# [What you should do]
Beginning at the top of the data below, write out every line exactly until you reach the line with "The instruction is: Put", and include that line.

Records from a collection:
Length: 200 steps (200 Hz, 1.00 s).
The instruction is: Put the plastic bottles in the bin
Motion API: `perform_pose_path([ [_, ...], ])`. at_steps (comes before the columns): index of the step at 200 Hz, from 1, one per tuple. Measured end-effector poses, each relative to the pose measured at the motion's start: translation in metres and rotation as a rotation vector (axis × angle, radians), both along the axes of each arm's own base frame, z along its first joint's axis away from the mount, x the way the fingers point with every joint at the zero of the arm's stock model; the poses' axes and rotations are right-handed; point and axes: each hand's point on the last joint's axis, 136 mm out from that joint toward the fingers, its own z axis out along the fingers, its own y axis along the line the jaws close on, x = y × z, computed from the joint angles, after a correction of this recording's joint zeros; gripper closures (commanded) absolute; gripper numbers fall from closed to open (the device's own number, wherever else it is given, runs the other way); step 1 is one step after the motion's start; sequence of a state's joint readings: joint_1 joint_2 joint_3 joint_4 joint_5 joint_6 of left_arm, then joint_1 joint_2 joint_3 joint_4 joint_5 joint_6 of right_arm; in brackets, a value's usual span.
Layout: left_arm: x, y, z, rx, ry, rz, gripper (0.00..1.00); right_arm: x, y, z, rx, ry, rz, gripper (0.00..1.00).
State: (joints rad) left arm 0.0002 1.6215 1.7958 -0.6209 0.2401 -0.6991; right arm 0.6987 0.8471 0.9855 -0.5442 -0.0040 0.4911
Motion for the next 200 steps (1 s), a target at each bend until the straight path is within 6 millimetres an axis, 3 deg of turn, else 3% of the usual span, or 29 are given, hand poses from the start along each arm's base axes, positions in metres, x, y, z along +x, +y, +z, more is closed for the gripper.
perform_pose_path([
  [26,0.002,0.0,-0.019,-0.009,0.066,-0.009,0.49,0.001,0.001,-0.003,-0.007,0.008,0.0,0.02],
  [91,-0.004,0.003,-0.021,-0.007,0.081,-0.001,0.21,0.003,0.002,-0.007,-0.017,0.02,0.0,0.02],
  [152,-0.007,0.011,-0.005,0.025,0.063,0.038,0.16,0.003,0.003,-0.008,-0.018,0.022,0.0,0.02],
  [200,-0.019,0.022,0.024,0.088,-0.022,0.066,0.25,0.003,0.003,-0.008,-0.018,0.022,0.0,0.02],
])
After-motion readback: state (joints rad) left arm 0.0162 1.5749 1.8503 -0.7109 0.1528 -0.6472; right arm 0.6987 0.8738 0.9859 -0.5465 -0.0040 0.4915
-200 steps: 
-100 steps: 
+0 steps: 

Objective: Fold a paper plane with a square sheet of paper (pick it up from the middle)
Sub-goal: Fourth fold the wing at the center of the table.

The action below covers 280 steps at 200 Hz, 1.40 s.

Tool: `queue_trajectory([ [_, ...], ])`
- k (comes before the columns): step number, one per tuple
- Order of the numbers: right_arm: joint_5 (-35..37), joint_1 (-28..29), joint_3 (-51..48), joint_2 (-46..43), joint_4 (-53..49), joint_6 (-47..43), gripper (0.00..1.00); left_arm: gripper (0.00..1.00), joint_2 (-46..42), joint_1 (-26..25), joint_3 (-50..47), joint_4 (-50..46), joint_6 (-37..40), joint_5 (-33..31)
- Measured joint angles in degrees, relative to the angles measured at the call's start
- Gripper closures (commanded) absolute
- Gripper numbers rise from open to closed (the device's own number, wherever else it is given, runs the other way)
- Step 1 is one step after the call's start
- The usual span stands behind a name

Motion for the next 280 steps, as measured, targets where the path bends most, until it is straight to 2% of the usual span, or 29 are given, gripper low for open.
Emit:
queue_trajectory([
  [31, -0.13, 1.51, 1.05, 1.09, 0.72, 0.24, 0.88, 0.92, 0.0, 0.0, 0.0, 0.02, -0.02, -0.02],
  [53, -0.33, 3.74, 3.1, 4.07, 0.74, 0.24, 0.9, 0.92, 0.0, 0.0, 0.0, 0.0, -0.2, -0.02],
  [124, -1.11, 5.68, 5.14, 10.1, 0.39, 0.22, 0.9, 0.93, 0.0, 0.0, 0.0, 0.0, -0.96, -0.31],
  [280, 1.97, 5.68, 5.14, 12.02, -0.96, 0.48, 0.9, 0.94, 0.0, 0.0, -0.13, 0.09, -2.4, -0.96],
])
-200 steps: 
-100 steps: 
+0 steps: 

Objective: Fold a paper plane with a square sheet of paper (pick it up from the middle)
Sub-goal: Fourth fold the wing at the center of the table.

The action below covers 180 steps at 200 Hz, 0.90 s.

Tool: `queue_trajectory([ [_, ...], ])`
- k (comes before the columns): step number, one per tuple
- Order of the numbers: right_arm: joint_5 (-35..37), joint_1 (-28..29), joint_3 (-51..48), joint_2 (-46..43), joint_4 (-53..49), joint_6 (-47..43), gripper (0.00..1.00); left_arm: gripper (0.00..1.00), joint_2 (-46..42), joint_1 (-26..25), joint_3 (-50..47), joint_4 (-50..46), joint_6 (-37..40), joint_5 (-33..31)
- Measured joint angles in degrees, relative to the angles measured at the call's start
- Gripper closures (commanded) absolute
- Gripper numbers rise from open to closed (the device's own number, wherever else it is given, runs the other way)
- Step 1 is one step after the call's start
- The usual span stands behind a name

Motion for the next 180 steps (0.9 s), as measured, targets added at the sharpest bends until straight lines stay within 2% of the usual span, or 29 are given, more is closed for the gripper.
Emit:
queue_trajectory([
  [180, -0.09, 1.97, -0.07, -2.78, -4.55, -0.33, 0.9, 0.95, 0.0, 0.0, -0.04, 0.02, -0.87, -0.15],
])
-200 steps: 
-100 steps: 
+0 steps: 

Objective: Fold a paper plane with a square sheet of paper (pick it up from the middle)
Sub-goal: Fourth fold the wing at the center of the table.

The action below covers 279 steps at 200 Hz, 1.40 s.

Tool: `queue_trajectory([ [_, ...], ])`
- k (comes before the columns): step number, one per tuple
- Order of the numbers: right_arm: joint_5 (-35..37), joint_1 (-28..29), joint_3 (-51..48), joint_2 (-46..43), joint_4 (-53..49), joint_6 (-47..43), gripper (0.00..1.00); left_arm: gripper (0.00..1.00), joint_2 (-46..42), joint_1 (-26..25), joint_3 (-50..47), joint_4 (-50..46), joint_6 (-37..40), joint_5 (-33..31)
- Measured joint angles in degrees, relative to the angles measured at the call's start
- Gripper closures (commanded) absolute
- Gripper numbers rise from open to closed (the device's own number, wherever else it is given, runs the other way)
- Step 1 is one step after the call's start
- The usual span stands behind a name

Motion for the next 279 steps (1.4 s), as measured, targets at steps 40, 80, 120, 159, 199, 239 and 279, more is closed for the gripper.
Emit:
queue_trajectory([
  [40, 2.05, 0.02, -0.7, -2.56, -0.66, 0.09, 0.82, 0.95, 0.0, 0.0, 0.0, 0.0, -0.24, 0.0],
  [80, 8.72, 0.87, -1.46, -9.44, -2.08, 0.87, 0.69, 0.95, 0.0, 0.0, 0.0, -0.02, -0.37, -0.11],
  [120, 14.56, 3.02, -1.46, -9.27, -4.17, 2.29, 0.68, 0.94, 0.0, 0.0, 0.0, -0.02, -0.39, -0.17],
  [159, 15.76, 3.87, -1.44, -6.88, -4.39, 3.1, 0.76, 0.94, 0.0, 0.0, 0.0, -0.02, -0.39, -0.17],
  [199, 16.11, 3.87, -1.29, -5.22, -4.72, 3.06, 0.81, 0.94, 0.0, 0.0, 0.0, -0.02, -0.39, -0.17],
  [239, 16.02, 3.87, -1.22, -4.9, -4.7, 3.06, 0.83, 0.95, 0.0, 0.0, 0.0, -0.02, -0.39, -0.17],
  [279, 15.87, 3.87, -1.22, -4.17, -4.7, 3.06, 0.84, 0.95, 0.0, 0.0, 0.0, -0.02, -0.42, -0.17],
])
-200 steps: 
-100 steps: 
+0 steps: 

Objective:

# [Solution to the exercise]
Length: 200 steps (200 Hz, 1.00 s).
The instruction is: Put the plastic bottles in the bin

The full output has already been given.